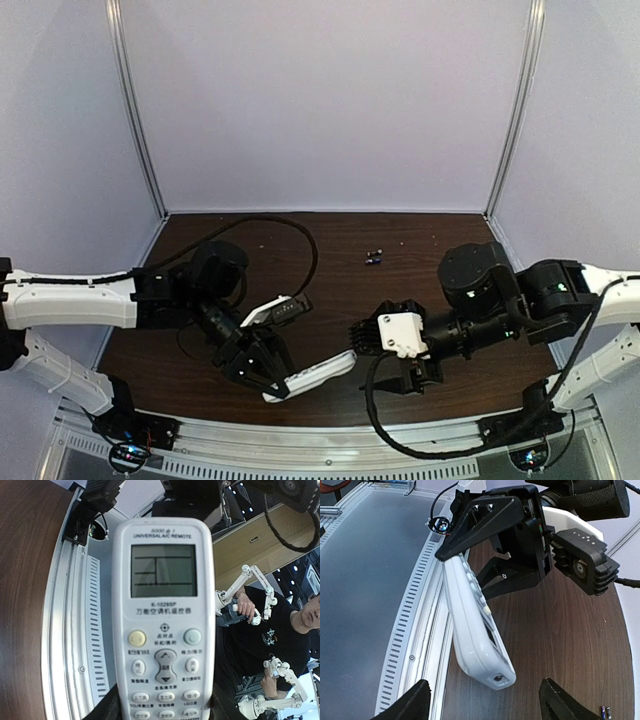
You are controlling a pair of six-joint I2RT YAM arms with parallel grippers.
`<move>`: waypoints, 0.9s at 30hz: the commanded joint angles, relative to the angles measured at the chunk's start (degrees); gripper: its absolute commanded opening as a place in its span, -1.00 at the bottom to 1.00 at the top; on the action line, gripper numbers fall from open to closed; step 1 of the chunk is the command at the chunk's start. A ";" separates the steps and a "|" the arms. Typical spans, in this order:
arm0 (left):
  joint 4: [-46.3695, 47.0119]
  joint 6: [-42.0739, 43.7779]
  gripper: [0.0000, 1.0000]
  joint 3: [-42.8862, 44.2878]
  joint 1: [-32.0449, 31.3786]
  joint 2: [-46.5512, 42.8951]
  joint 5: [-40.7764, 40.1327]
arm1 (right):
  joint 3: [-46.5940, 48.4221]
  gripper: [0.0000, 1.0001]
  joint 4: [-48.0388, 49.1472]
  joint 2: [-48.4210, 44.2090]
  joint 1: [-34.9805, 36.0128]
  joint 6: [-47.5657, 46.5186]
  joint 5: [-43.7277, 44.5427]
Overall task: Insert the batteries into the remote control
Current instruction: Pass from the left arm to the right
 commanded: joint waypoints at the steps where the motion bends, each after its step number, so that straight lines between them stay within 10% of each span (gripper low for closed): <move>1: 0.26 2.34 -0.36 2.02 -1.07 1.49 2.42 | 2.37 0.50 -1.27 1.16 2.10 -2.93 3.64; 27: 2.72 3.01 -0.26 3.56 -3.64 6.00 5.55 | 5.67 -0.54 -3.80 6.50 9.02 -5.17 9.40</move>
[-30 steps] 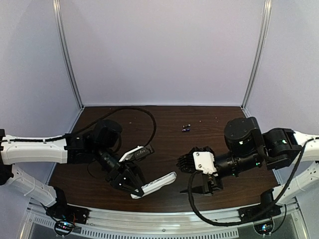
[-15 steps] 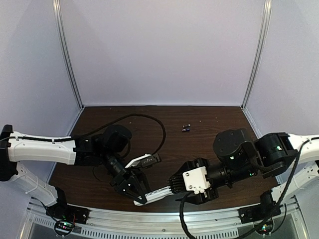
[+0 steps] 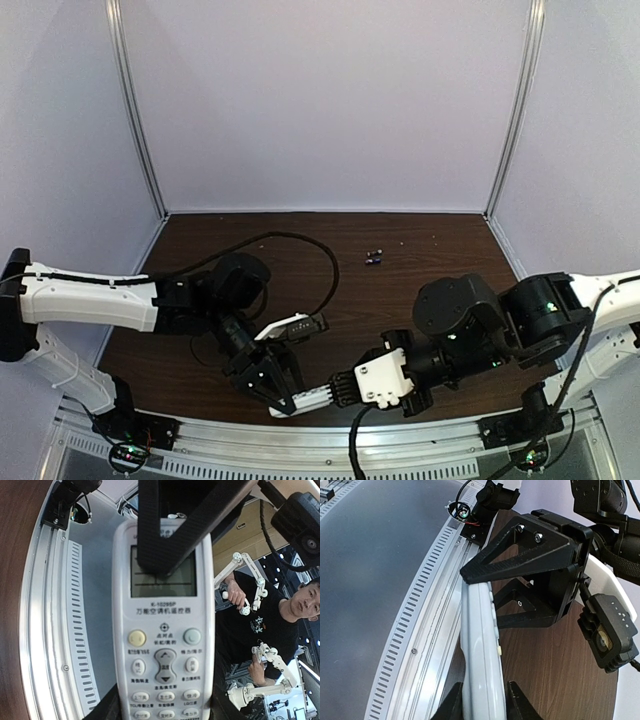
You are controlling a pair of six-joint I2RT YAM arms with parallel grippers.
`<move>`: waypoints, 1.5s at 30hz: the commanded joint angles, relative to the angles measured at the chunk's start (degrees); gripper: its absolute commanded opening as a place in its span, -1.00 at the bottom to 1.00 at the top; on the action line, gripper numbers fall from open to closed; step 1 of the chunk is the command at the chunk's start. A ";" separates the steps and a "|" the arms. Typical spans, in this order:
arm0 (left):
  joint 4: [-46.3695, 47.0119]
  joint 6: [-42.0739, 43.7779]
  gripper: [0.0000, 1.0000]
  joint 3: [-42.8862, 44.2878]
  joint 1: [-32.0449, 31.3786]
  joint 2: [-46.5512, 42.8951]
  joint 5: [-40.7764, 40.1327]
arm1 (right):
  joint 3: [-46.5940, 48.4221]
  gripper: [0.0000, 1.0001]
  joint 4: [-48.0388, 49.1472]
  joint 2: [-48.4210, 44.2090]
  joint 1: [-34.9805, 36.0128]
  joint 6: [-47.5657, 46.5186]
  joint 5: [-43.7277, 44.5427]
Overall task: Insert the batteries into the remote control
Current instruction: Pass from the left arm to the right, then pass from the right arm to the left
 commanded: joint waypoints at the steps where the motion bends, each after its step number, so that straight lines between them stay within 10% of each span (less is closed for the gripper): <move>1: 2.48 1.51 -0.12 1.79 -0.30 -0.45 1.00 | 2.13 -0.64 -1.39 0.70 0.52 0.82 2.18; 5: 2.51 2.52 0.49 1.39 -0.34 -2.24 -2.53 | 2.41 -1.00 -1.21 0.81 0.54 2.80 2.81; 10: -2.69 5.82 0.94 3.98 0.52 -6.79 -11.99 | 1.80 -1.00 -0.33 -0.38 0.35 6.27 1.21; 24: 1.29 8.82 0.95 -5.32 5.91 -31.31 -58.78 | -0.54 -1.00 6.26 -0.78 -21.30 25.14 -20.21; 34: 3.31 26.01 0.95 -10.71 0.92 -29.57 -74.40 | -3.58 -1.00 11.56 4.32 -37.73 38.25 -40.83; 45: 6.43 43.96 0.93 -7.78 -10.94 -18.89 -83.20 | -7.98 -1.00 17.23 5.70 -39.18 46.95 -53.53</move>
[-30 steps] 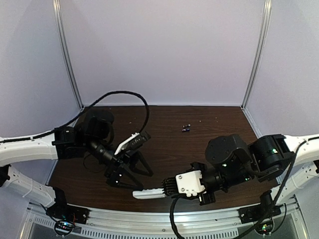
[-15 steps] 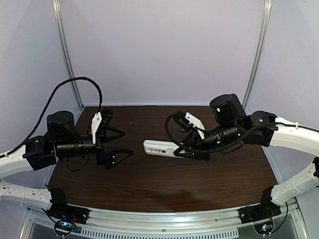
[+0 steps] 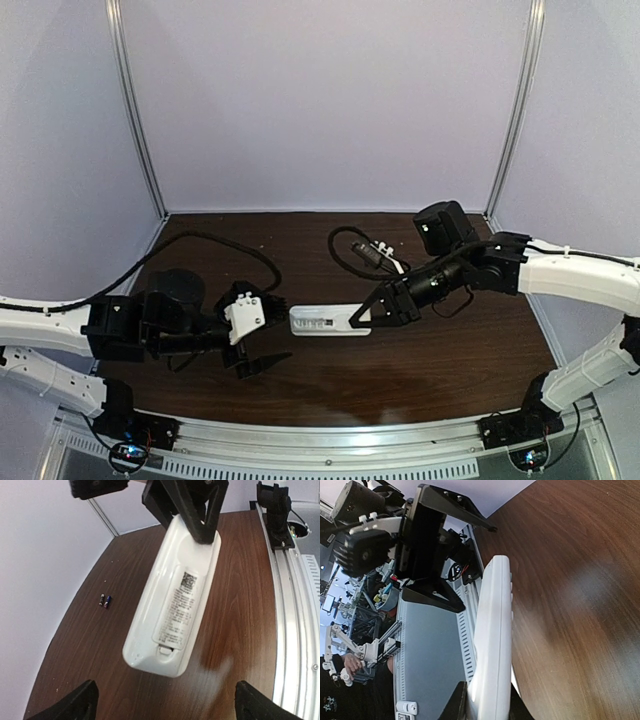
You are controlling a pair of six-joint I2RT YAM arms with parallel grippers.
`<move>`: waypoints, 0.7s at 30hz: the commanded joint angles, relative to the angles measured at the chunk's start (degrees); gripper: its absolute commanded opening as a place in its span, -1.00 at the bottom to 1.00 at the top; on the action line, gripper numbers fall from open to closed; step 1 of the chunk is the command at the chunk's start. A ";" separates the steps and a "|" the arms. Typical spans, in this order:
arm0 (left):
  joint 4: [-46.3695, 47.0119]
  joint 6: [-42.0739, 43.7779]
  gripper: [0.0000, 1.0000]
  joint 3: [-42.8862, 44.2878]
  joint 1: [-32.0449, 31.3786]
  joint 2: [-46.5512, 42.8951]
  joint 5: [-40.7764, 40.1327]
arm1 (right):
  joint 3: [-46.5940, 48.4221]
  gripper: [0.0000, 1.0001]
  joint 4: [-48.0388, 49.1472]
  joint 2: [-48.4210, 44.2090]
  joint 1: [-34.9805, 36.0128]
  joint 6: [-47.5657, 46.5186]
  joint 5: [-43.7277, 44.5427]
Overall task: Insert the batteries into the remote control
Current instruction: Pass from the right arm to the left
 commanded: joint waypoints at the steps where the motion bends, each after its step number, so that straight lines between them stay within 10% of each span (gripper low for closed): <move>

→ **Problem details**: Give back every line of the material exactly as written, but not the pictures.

→ **Your response**:
You are controlling a pair of six-joint I2RT YAM arms with parallel grippers.
`<move>`: waypoints, 0.9s at 30hz: the commanded joint angles, relative to the angles measured at the chunk's start (degrees); gripper: its absolute commanded opening as a place in its span, -1.00 at the bottom to 1.00 at the top; on the action line, gripper numbers fall from open to closed; step 1 of the chunk is the command at the chunk's start. A ";" separates the steps and a "|" the arms. Typical spans, in this order:
arm0 (left):
  joint 4: [-46.3695, 47.0119]
  joint 6: [-42.0739, 43.7779]
  gripper: [0.0000, 1.0000]
  joint 3: [-42.8862, 44.2878]
  joint 1: [-32.0449, 31.3786]
  joint 2: [-46.5512, 42.8951]
  joint 5: [-40.7764, 40.1327]
arm1 (right):
  joint 3: [-46.5940, 48.4221]
  gripper: [0.0000, 1.0001]
  joint 4: [-48.0388, 49.1472]
  joint 2: [-48.4210, 44.2090]
  joint 1: [-34.9805, 36.0128]
  joint 6: [-47.5657, 46.5186]
  joint 5: [-43.7277, 44.5427]
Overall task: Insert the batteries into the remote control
Current instruction: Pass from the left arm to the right
 commanded: joint waypoints at the steps where the motion bends, each after its step number, so that straight lines between them stay within 10% of each span (gripper low for closed): <move>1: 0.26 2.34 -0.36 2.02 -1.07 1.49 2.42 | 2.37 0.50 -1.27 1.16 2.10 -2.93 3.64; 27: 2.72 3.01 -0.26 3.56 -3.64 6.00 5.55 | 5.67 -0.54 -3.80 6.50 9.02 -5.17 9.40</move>
[-30 steps] 
[-15 steps] 
[+0 steps] 
You are controlling a pair of six-joint I2RT YAM arms with parallel grippers.
`<move>`: waypoints, 1.5s at 30hz: the commanded joint angles, relative to the angles measured at the chunk's start (degrees); gripper: its absolute commanded opening as a place in its span, -1.00 at the bottom to 1.00 at the top; on the action line, gripper numbers fall from open to closed; step 1 of the chunk is the command at the chunk's start. A ";" separates the steps and a "|" the arms. Typical spans, in this order:
arm0 (left):
  joint 4: [-46.3695, 47.0119]
  joint 6: [-42.0739, 43.7779]
  gripper: [0.0000, 1.0000]
  joint 3: [-42.8862, 44.2878]
  joint 1: [-32.0449, 31.3786]
  joint 2: [-46.5512, 42.8951]
  joint 5: [-40.7764, 40.1327]
arm1 (right):
  joint 3: [-46.5940, 48.4221]
  gripper: [0.0000, 1.0001]
  joint 4: [-48.0388, 49.1472]
  joint 2: [-48.4210, 44.2090]
  joint 1: [-34.9805, 36.0128]
  joint 6: [-47.5657, 46.5186]
  joint 5: [-43.7277, 44.5427]
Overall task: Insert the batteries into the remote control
Current instruction: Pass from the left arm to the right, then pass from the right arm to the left
 commanded: joint waypoints at the steps where the motion bends, each after its step number, so that straight lines between them stay within 10% of each span (less is closed for the gripper): <move>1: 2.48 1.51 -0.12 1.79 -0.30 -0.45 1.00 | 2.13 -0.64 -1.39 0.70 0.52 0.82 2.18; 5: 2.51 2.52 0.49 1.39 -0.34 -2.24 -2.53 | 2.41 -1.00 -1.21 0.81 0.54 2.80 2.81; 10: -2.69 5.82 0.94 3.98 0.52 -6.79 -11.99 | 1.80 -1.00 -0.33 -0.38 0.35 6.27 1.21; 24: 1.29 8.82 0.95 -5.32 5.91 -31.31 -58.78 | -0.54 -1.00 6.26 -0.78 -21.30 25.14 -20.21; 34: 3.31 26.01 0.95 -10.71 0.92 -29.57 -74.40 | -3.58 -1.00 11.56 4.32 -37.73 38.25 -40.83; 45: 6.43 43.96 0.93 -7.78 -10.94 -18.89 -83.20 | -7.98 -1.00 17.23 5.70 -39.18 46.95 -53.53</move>
[-30 steps] 
[-15 steps] 
[+0 steps] 
You are controlling a pair of six-joint I2RT YAM arms with parallel grippers.
`<move>`: waypoints, 0.7s at 30hz: the commanded joint angles, relative to the angles measured at the chunk's start (degrees); gripper: its absolute commanded opening as a place in its span, -1.00 at the bottom to 1.00 at the top; on the action line, gripper numbers fall from open to closed; step 1 of the chunk is the command at the chunk's start. A ";" separates the steps and a "|" the arms. Typical spans, in this order:
arm0 (left):
  joint 4: [-46.3695, 47.0119]
  joint 6: [-42.0739, 43.7779]
  gripper: [0.0000, 1.0000]
  joint 3: [-42.8862, 44.2878]
  joint 1: [-32.0449, 31.3786]
  joint 2: [-46.5512, 42.8951]
  joint 5: [-40.7764, 40.1327]
arm1 (right):
  joint 3: [-46.5940, 48.4221]
  gripper: [0.0000, 1.0001]
  joint 4: [-48.0388, 49.1472]
  joint 2: [-48.4210, 44.2090]
  joint 1: [-34.9805, 36.0128]
  joint 6: [-47.5657, 46.5186]
  joint 5: [-43.7277, 44.5427]
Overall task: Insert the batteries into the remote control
Current instruction: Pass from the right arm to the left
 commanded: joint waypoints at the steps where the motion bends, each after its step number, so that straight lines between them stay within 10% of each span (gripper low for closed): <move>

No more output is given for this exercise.